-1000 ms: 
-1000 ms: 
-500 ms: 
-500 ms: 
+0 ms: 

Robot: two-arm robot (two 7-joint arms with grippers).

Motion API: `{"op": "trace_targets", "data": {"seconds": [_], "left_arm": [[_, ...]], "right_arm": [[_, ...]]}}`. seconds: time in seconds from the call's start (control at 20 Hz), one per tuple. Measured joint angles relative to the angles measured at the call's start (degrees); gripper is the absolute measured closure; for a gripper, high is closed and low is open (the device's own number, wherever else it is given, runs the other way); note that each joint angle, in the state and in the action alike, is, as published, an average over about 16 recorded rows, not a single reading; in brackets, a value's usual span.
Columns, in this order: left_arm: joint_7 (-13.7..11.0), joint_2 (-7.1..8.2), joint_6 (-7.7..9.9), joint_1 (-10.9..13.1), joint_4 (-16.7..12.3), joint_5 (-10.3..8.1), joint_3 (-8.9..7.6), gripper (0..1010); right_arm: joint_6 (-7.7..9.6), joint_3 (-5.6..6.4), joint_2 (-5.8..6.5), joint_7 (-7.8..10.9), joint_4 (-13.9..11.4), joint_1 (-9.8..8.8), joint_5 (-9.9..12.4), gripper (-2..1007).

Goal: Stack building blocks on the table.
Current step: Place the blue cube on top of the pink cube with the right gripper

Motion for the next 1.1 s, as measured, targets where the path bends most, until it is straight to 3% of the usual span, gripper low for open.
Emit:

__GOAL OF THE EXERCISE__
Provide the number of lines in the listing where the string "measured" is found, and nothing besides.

__EXERCISE SOLUTION__
2